[Opening INPUT RECORDS section]
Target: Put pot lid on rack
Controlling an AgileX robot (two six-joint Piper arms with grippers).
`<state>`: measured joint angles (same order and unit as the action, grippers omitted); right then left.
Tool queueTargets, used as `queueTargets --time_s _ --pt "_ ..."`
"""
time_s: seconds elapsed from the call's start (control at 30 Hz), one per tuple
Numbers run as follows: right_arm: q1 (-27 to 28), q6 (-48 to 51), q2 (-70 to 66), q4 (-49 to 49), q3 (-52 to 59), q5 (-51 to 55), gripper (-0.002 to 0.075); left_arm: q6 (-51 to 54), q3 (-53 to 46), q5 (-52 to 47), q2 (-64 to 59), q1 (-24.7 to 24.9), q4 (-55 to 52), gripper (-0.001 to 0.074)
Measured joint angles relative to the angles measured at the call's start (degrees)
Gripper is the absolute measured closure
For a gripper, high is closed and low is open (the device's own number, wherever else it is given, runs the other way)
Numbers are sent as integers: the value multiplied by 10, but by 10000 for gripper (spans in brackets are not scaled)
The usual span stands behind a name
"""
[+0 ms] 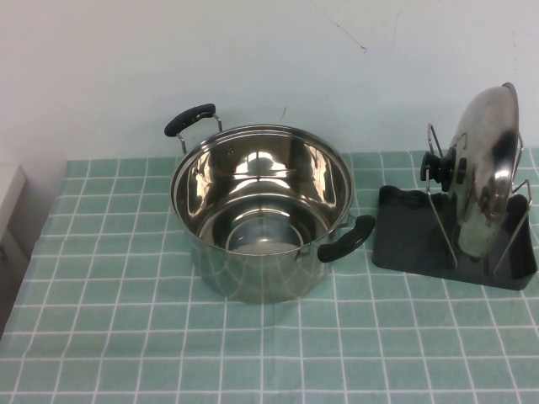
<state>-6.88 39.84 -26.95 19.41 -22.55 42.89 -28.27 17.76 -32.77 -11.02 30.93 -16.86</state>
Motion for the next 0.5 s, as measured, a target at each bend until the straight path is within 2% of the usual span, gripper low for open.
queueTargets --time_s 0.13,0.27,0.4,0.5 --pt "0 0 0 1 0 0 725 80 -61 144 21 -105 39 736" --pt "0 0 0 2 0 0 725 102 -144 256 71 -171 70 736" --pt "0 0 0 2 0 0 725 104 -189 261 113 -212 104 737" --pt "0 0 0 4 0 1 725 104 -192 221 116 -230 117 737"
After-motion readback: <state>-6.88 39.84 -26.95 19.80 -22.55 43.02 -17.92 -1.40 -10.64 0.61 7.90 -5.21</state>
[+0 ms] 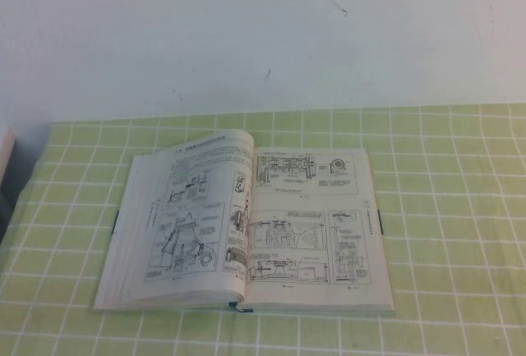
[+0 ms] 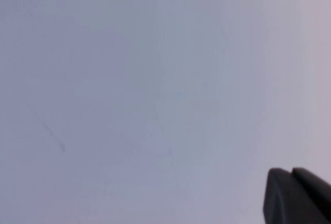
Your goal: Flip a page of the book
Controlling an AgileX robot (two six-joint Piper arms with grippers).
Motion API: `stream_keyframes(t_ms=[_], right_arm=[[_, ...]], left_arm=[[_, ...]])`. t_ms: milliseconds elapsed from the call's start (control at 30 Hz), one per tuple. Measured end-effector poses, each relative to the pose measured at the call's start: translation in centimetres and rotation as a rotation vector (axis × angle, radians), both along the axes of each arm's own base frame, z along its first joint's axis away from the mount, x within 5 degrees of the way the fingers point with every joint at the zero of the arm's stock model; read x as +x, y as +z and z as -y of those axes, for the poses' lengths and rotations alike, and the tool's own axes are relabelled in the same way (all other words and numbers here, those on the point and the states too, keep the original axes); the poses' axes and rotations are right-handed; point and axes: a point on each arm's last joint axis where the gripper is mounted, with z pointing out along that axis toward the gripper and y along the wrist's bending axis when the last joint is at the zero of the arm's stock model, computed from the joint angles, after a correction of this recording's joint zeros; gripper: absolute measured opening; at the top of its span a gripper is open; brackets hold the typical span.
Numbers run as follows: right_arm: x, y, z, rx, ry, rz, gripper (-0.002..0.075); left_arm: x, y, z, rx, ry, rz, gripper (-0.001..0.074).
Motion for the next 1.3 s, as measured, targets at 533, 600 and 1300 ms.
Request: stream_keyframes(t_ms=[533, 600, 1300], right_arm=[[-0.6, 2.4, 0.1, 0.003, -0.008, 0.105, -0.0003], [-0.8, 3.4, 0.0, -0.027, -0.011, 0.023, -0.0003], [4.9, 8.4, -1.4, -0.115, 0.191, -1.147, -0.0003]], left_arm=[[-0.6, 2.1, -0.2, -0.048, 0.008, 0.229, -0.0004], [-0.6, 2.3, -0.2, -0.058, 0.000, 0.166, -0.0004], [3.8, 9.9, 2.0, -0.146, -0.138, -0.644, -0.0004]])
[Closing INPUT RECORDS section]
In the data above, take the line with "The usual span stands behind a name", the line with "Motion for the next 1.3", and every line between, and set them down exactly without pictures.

The usual span stands behind a name
"""
[+0 ms] 
<state>-6.88 39.84 -26.95 19.41 -22.55 42.89 -28.27 17.76 -32.77 -11.02 30.93 -16.86</state>
Motion for the next 0.5 s, as measured, a target at each bend until the straight path is within 2% of the usual span, gripper low for open.
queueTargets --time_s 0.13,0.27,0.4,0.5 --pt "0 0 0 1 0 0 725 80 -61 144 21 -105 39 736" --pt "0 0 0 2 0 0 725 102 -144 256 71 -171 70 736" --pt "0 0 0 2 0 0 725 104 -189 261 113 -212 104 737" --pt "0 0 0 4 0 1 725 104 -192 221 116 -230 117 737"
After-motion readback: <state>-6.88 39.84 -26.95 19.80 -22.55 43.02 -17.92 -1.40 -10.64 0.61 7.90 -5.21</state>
[+0 ms] 
[+0 ms] 
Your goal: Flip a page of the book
Controlling an AgileX robot (two six-joint Piper arms with grippers).
Motion API: `stream_keyframes(t_ms=[_], right_arm=[[_, ...]], left_arm=[[_, ...]])`. t_ms: milliseconds elapsed from the call's start (control at 30 Hz), one per tuple. Measured end-effector poses, each relative to the pose measured at the call's start: translation in centimetres and rotation as a rotation vector (axis × angle, radians), both along the axes of each arm's own base frame, z along its first joint's axis away from the mount, x within 5 degrees of the way the fingers point with every joint at the zero of the arm's stock model; read x as +x, y as +z and z as -y of those axes, for the poses' lengths and rotations alike, and the tool's own axes are relabelled in the same way (all other words and numbers here, those on the point and the states too, keep the original axes); the poses' axes and rotations are right-handed; point and axes: a point on each arm's last joint axis where the gripper is mounted, with z pointing out along that axis toward the gripper and y along the wrist's bending axis when the last joint is at the zero of the arm's stock model, computed from the joint angles, after a correction of this recording's joint zeros; gripper: absolute measured opening; at the top of its span a gripper is open; brackets hold the typical span.
Numbers run as follows: right_arm: x, y, z, rx, ry, rz, gripper (-0.002..0.075); left_arm: x, y, z, rx, ry, rz, gripper (-0.001..0.074).
Motion for the next 1.3 s, as measured, targets at 533, 600 and 1300 ms.

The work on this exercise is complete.